To run this code, we recommend having either dataRetreival version 2.5.13 (currently the latest release on CRAN) or version 2.6.1 (currently the latest Github release).

Get the data

There are two separate dataRetrieval calls here — one to retrieve the daily discharge data, and one to retrieve the historical discharge statistics. Both calls are inside loops to split them into smaller pieces, to accomodate web service restrictions. The daily values service allows only single states as a filter, so we loop over the list of states. The stats service does not allow requests of more than ten sites, so the loop iterates by groups of ten site codes. Retrieving the data can take a few tens of seconds. Once we have both the daily value and statistics data, the two data frames are joined by site number via dplyr’s left_join function. We use a pipe to send the output of the join to na.omit() function. Then we add a column to the final data frame to hold the color value for each station.

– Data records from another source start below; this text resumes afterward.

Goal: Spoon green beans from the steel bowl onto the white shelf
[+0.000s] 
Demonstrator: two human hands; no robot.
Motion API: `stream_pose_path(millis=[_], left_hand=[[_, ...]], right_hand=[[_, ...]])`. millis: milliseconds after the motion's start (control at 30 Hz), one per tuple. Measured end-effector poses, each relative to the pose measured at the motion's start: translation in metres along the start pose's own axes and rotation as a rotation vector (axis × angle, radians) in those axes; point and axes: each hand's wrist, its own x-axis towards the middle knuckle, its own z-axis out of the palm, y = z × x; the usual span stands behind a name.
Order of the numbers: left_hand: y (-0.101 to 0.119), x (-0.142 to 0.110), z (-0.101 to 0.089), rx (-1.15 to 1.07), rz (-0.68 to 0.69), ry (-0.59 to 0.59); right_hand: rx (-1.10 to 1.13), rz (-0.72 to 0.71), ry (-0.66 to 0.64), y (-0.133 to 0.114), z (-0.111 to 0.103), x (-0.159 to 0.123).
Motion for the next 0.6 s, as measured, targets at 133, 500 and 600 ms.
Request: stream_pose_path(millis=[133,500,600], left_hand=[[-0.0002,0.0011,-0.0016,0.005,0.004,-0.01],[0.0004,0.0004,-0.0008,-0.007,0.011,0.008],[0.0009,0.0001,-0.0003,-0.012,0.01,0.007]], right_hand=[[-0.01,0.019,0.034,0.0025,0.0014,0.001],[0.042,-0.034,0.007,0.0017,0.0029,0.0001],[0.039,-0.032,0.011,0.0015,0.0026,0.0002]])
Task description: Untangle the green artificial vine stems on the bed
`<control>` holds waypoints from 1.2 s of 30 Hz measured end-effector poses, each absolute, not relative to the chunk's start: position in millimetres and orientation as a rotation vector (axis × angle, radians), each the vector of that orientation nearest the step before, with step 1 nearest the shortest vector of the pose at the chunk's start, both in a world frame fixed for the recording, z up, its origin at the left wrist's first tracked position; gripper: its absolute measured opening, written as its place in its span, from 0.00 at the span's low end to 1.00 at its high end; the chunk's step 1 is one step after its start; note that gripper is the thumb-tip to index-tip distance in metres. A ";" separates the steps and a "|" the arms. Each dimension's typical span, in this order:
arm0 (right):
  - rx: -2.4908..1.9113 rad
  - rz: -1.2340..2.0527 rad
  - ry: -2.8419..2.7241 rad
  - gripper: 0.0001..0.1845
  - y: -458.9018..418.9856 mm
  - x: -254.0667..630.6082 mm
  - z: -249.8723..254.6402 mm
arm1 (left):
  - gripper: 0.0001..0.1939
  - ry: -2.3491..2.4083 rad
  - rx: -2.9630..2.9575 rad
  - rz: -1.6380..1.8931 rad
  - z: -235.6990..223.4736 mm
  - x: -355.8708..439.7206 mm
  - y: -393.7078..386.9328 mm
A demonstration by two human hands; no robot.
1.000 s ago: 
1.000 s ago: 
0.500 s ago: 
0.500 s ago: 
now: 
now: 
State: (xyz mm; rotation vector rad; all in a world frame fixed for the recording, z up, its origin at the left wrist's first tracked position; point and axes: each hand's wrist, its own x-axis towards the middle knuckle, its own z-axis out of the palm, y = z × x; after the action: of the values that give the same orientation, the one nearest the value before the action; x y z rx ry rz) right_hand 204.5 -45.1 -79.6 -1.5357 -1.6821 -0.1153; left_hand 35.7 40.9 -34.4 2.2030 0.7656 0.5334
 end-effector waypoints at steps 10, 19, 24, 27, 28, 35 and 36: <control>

#example stats service map, comparing real-time current discharge to history for each site
#reusable for other state(s)
#David Watkins June 2016


library(maps)
library(dplyr)
library(lubridate)
library(dataRetrieval)

#pick state(s) and date
states <- c("WI","MN","ND","SD","IA")
storm.date <- "2016-07-12"

#download each state individually
for(st in states){

  stDV <- renameNWISColumns(readNWISdata(service="dv",
                                       parameterCd="00060",
                                       stateCd = st,
                                       startDate = storm.date,
                                       endDate = storm.date))
  if(st != states[1]){
    storm.data <- full_join(storm.data,stDV)
    sites <- full_join(sites, attr(stDV, "siteInfo"))
  } else {
    storm.data <- stDV
    sites <- attr(stDV, "siteInfo")
  }
}

#retrieve stats data, dealing with 10 site limit to stat service requests
reqBks <- seq(1,nrow(sites),by=10)
statData <- data.frame()
for(i in reqBks) {
  getSites <- sites$site_no[i:(i+9)]
  currentSites <- readNWISstat(siteNumbers = getSites,
                               parameterCd = "00060", 
                    statReportType="daily",
                    statType=c("p10","p25","p50","p75","p90","mean"))
  statData <- rbind(statData,currentSites)
}

statData.storm <- statData[statData$month_nu == month(storm.date) & 
                            statData$day_nu == day(storm.date),]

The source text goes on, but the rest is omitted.